The listing is to be repeated exactly, and its pictures are to be left out.

- - - -

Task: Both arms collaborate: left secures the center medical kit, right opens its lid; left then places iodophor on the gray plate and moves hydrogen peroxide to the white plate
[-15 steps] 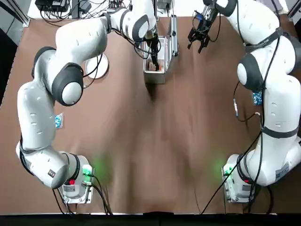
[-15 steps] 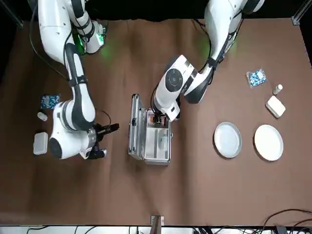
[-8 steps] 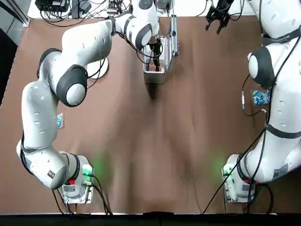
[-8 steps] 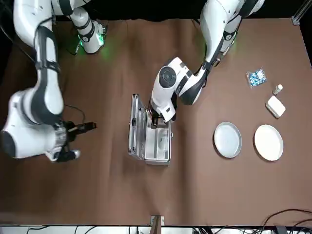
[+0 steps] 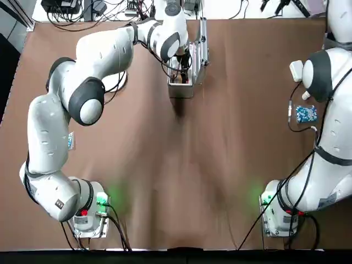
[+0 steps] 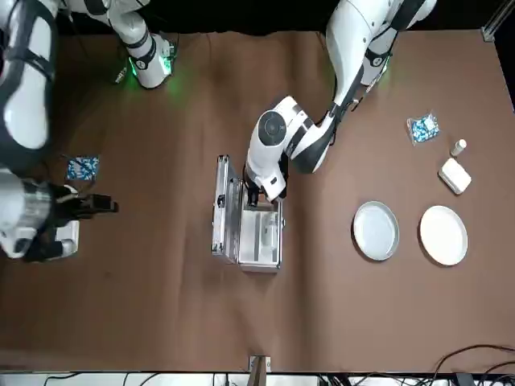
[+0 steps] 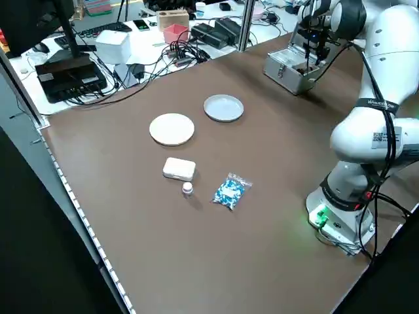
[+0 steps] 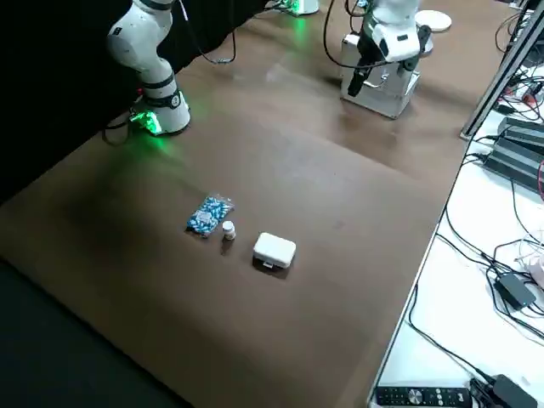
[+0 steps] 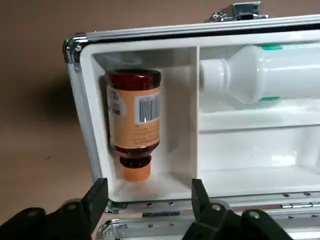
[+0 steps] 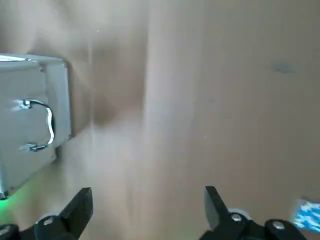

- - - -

Solved exercise |
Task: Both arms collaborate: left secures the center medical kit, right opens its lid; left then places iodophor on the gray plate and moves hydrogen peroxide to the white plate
[-15 steps] 
[-15 steps] 
[-8 steps] 
[-8 steps] 
[+0 steps] 
[+0 steps] 
[+0 steps] 
[+0 steps] 
[+0 steps] 
[+0 steps] 

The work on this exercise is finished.